Page offline de fallback : créer et servir une URL custom dans WordPress
C’est la partie la plus visible pour l’utilisateur final : quand il n’a pas de réseau et qu’il navigue vers une page non mise en cache, que voit-il ? Par défaut, le message d’erreur moche du navigateur. Avec un fallback bien pensé, il voit une page branded et utile.
Étape 1 : créer la page dans WordPress
Créez simplement une page avec le slug /offline/ depuis l’administration WordPress. Ajoutez-y un message clair, éventuellement des liens vers les pages déjà en cache. Publiez-la.
Étape 2 : passer l’URL au Service Worker via wp_localize_script
Le problème classique, c’est que l’URL de votre page offline peut changer selon la configuration du site (sous-dossier, multisite, etc.). On règle ça proprement côté PHP dans functions.php :
function enregistrer_service_worker() {
wp_register_script('mon-sw-register', get_template_directory_uri() . '/js/sw-register.js', [], null, true);
wp_localize_script('mon-sw-register', 'swConfig', [
'offlineUrl' => home_url('/offline/'),
]);
wp_enqueue_script('mon-sw-register');
}
add_action('wp_enqueue_scripts', 'enregistrer_service_worker');
Dans votre fichier sw-register.js, vous transmettez ensuite cette URL lors de l’enregistrement du SW via postMessage ou en la passant comme paramètre query string (ex: sw.js?offlineUrl=/offline/).
Étape 3 : précacher la page dans l’event install et servir le fallback dans fetch
const OFFLINE_URL = '/offline/'; // ou récupérée dynamiquement
self.addEventListener('install', event => {
event.waitUntil(
caches.open(CACHE_NAME).then(cache => {
return cache.addAll([
OFFLINE_URL,
// ... autres ressources à précacher
]);
})
);
self.skipWaiting();
});
self.addEventListener('fetch', event => {
// On ne gère que les requêtes de navigation (pages HTML)
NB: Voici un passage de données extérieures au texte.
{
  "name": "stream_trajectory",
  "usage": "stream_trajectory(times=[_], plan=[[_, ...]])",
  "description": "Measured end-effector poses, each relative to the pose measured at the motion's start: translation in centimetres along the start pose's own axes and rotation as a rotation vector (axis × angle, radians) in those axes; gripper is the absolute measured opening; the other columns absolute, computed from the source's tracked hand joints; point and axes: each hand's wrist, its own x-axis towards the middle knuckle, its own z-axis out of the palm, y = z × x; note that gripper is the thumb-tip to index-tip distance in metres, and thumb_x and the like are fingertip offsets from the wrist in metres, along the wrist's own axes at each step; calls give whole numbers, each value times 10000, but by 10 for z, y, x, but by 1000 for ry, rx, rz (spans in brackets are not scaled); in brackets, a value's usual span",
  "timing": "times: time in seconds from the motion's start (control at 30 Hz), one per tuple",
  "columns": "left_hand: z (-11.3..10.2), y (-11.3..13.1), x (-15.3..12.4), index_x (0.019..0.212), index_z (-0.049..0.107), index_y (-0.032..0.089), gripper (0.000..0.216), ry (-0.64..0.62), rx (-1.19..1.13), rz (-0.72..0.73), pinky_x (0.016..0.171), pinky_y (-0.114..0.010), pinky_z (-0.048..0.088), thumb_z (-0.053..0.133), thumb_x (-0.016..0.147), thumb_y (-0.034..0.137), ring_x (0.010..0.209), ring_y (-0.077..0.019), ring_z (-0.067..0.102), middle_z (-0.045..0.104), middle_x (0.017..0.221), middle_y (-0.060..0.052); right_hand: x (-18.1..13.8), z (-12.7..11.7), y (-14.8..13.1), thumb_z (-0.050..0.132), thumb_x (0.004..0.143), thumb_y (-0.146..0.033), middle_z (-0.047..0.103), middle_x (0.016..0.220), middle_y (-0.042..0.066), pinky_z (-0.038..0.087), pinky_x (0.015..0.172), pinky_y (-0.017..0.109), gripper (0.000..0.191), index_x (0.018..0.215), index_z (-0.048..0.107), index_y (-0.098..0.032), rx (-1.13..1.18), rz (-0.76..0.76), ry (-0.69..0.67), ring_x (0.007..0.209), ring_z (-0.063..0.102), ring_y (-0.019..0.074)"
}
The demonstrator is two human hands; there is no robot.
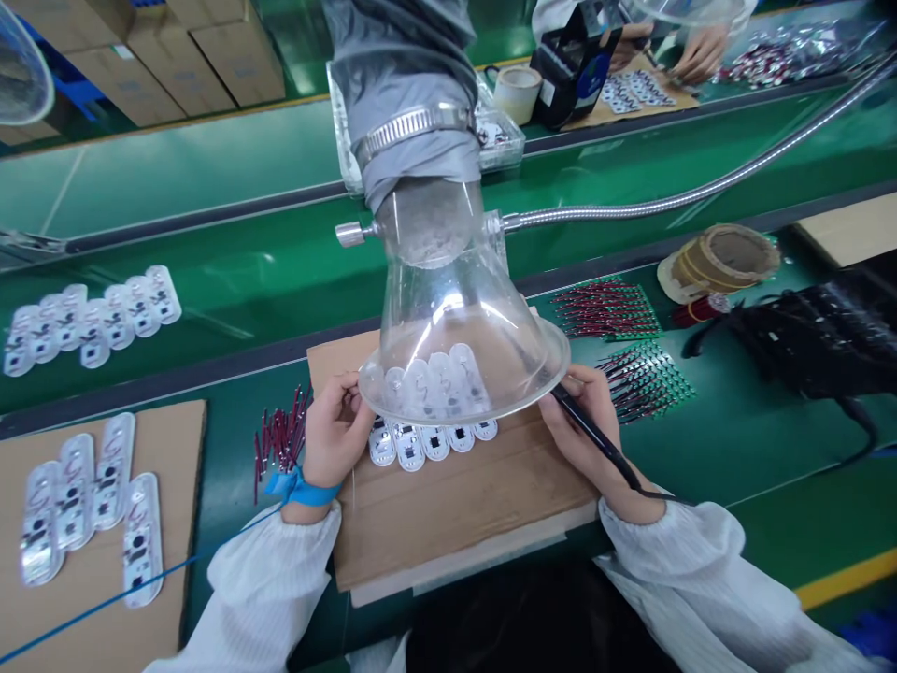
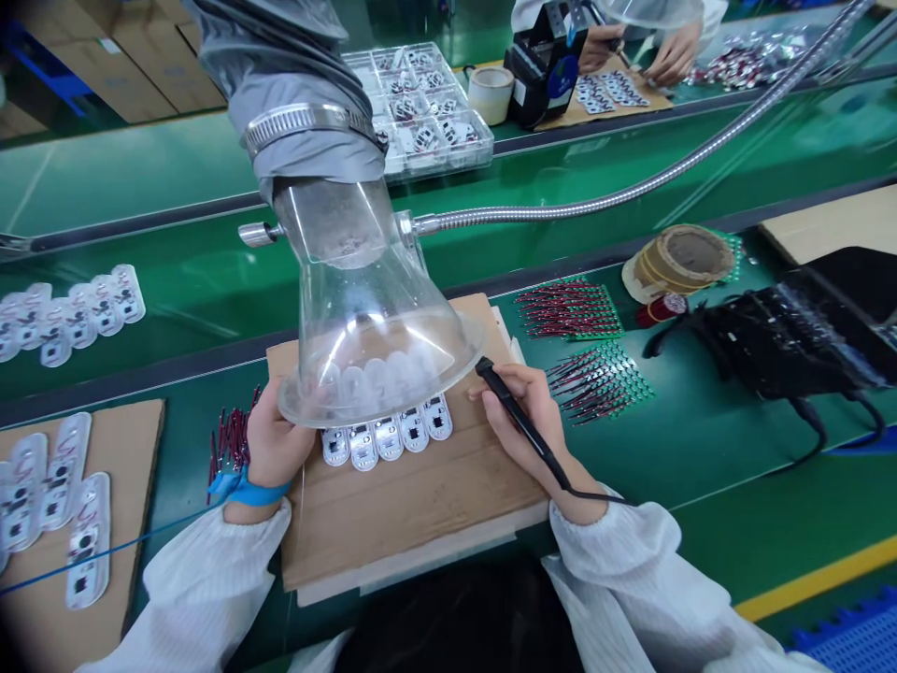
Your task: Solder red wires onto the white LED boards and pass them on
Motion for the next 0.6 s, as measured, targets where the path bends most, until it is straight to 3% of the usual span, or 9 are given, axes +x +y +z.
stream_trajectory(times=[0.13, 0.27, 0.4, 0.6], plan=[[-1, 0, -3, 982, 729, 214, 138, -4, 19, 85, 643, -253, 490, 752, 964, 348, 653, -134, 572, 621, 731, 41, -9, -5, 11, 731, 1123, -477, 842, 859, 26, 681, 678, 353, 220, 1161, 654, -275, 84, 0, 49, 735, 847, 227], [-2, -2, -3, 975, 737, 215, 134, 16, -6, 152, 627, -250, 470, 772, 966, 344, 623, -120, 540, 590, 715, 55, -8, -7, 12, 727, 1105, -540, 802, 815, 32, 633, 586, 336, 291, 1031, 686, -261, 119, 19, 54, 657, 799, 216], [-3, -3, -3, 966, 734, 218, 164, 13, 7, 159, 616, -253, 470, 775, 963, 377, 616, -126, 534, 533, 672, 64, -5, -6, 9, 738, 1084, -566, 799, 808, 30, 618, 554, 320, 323, 1011, 703, -254, 90, 38, 51, 617, 776, 203], [-3, 0, -3, 912, 678, 222, 191, 52, -3, 140, 603, -248, 461, 775, 963, 379, 626, -124, 541, 589, 710, 47, -7, -6, 12, 749, 1085, -538, 763, 761, 5, 609, 562, 312, 285, 1031, 722, -260, 86, 45, 32, 593, 743, 189]])
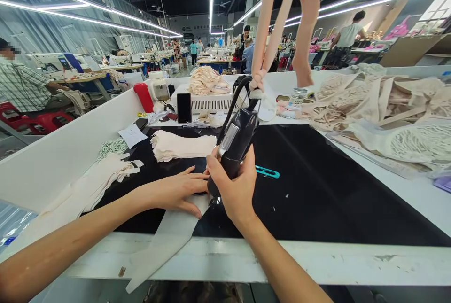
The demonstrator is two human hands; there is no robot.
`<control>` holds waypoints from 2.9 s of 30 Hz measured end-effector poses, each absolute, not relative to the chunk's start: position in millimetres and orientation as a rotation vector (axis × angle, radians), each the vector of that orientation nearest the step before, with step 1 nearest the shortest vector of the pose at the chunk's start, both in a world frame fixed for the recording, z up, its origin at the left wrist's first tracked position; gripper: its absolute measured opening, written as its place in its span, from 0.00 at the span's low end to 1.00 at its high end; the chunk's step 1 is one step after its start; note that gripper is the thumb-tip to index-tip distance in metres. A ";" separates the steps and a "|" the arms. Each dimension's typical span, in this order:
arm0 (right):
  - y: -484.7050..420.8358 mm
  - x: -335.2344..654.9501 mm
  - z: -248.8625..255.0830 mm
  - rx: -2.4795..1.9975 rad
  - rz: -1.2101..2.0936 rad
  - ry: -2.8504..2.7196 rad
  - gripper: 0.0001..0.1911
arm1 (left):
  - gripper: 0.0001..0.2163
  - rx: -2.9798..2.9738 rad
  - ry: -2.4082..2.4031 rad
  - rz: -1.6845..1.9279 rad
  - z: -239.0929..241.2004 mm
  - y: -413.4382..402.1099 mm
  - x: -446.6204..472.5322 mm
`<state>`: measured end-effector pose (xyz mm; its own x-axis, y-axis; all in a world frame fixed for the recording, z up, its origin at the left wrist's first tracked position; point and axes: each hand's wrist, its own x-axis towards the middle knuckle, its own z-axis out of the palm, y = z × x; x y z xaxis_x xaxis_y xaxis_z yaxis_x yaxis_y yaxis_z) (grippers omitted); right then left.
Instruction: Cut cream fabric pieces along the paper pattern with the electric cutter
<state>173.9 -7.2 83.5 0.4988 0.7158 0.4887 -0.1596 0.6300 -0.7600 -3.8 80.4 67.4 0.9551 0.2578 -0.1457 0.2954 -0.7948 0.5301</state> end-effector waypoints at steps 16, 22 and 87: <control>-7.1 175.7 82.5 -0.706 0.559 -0.903 0.18 | 0.17 2.495 0.430 -0.168 73.1 79.1 -2.3; -6.3 170.8 81.0 -0.719 0.574 -0.918 0.18 | 0.19 2.534 0.426 -0.120 72.4 77.8 -1.9; -23.2 163.8 71.1 -0.774 0.672 -0.881 0.23 | 0.17 2.488 0.402 -0.175 73.3 78.4 0.6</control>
<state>163.8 -23.2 71.1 0.4745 0.7774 0.4130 -0.1932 0.5497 -0.8127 0.6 78.4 73.3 0.9452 0.2451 -0.2158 0.3250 -0.7708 0.5480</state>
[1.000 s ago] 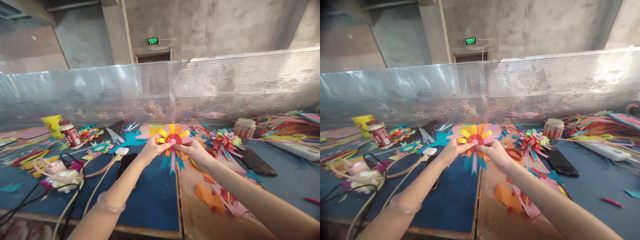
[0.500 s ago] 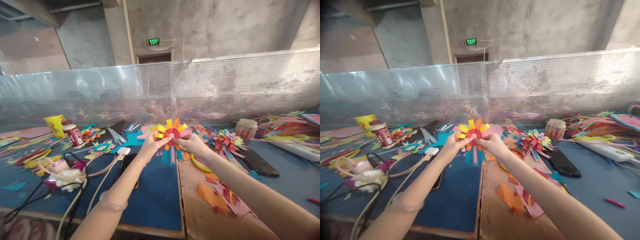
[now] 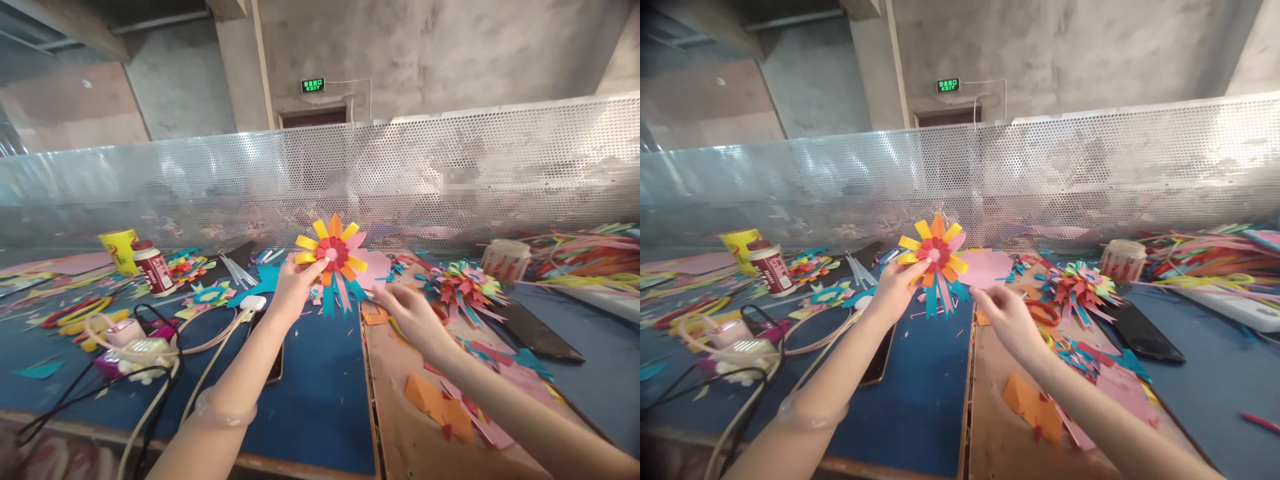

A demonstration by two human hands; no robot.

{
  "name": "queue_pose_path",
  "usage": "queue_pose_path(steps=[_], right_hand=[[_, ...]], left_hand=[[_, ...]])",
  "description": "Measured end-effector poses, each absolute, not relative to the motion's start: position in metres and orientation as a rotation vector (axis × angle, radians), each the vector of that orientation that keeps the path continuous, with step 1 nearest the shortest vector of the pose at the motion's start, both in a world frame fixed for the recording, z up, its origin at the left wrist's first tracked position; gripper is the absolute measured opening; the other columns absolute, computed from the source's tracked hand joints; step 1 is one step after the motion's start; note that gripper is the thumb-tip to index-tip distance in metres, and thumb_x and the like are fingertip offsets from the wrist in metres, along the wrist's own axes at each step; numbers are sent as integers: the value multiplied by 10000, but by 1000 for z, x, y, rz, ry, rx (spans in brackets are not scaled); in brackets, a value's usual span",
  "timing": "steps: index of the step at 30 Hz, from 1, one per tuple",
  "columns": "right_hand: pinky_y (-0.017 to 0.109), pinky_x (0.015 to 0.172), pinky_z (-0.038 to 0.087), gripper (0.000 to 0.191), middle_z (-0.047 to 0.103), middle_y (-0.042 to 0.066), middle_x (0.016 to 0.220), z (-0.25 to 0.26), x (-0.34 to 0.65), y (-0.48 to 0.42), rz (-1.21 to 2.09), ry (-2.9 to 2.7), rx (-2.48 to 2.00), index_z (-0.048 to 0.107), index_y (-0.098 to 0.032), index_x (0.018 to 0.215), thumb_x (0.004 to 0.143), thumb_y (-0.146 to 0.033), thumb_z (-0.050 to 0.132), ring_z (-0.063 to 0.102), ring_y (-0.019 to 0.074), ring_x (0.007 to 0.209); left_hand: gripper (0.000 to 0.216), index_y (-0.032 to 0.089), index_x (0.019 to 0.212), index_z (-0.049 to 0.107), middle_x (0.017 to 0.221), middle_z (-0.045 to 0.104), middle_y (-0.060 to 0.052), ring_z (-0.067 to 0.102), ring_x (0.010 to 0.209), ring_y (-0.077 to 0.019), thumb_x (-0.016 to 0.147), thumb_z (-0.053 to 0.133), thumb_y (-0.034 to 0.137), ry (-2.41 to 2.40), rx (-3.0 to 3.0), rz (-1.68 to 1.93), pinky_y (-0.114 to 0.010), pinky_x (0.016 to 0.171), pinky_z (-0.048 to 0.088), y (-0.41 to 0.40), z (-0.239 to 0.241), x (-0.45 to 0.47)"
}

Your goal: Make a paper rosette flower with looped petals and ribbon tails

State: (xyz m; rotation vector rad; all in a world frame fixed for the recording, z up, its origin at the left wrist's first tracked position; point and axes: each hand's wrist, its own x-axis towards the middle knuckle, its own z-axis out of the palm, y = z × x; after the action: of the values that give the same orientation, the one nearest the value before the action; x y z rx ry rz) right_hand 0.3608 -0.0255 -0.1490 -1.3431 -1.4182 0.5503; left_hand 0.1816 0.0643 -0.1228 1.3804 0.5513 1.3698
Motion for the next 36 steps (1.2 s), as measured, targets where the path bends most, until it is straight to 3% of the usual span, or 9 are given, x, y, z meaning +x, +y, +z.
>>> queue_pose_path(steps=[7, 11, 15, 23, 30, 36], right_hand=[[327, 729, 412, 364, 685, 33, 848, -183, 341, -35, 997, -1379, -1304, 701, -210, 830, 691, -542, 650, 586, 238, 833], [310, 686, 399, 371, 679, 36, 770, -183, 344, -40, 954, -1329, -1352, 698, -198, 718, 709, -562, 624, 580, 228, 783], [291, 681, 393, 366, 676, 32, 786, -185, 352, -43, 853, -1268, -1341, 695, -193, 745, 732, -550, 612, 573, 208, 773], [293, 742, 388, 317, 689, 18, 836, -187, 357, -38, 772, -1231, -1331, 691, -211, 768, 745, -517, 611, 574, 210, 827], [298, 711, 387, 296, 658, 9, 789, -189, 353, -42, 809, -1303, -1298, 680, -221, 795, 787, -492, 560, 552, 194, 775], [296, 682, 380, 288, 634, 9, 765, -192, 350, -42, 857, -1300, -1282, 672, -217, 779, 767, -491, 583, 539, 184, 745]], left_hand=[[264, 181, 916, 666, 908, 685, -21, 637, 808, -143, 670, 721, 260, 532, 1353, 1376, -237, 671, 506, 62, -128, 188], [243, 160, 901, 674, 929, 683, -49, 633, 832, -161, 680, 714, 253, 529, 1382, 1349, -235, 658, 508, 62, -129, 190], [243, 144, 893, 661, 892, 675, -48, 622, 748, -137, 678, 719, 242, 522, 1345, 1376, -223, 608, 502, 62, -128, 188], [233, 150, 894, 660, 914, 676, -48, 626, 789, -138, 681, 719, 225, 523, 1354, 1367, -248, 697, 504, 59, -129, 191], [198, 148, 869, 674, 809, 662, -30, 577, 635, -95, 707, 703, 258, 569, 1442, 1301, -191, 531, 453, 52, -132, 195], [213, 151, 881, 673, 850, 671, -39, 601, 691, -121, 695, 712, 247, 620, 1468, 1274, -208, 558, 466, 49, -135, 198]])
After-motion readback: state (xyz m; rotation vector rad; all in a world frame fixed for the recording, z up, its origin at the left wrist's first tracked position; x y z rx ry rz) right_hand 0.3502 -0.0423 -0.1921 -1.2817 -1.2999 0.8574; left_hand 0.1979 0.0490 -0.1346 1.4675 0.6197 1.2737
if (event.request.mode === 'navigate') {
event.respondWith(
fetch(event.request).catch(() => {
console.log('[SW] Navigation offline, fallback vers :', OFFLINE_URL);
return caches.match(OFFLINE_URL);
})
);
return;
}
// Pour les autres ressources, votre stratégie habituelle...
});
Le point clé ici : on vérifie event.request.mode === 'navigate' pour ne cibler que les navigations vers des pages HTML. Inutile de servir la page offline pour une image ou un fichier CSS manquant. Et surtout, la page /offline/ doit absolument être dans le cache au moment de l’event fetch — d’où l’importance de la précacher dans install.
Un dernier piège à éviter : si votre plugin de cache WordPress génère une version statique de la page /offline/, assurez-vous qu’elle reste accessible même sans réseau. Vérifiez dans l’onglet Cache Storage que l’URL précachée correspond bien à ce que le navigateur reçoit (avec ou sans slash final, ça peut faire une différence).